*Exercise goal*.
Check each line of the data for "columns", and copy the ones that have it.
-------- Collected data --------
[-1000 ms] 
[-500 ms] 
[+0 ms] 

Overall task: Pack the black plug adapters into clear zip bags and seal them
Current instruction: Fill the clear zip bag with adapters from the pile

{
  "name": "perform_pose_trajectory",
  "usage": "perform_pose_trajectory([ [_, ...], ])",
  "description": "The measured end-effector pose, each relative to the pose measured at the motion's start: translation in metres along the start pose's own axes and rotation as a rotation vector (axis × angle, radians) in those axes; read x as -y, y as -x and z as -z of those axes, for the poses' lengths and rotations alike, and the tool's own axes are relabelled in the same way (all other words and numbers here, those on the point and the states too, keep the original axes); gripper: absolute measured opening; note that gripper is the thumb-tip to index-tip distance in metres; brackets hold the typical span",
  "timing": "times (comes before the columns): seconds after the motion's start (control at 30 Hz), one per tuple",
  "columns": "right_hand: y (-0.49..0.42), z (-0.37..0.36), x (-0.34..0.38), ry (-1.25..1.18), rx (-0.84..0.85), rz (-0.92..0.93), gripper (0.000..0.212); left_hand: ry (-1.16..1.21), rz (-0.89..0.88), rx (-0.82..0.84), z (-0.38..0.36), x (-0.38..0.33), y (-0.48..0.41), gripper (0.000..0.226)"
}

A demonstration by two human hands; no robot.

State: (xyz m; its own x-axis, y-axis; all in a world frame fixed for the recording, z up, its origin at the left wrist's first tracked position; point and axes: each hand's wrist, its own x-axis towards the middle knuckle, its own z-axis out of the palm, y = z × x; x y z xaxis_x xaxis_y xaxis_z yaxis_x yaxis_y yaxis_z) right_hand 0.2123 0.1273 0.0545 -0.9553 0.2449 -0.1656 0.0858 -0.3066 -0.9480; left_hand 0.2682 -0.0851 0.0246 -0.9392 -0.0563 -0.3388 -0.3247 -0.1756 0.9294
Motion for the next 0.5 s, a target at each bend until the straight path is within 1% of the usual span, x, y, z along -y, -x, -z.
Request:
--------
*Problem solution*.
  "timing": "times (comes before the columns): seconds after the motion's start (control at 30 Hz), one per tuple",
  "columns": "right_hand: y (-0.49..0.42), z (-0.37..0.36), x (-0.34..0.38), ry (-1.25..1.18), rx (-0.84..0.85), rz (-0.92..0.93), gripper (0.000..0.212); left_hand: ry (-1.16..1.21), rz (-0.89..0.88), rx (-0.82..0.84), z (-0.38..0.36), x (-0.38..0.33), y (-0.48..0.41), gripper (0.000..0.226)"

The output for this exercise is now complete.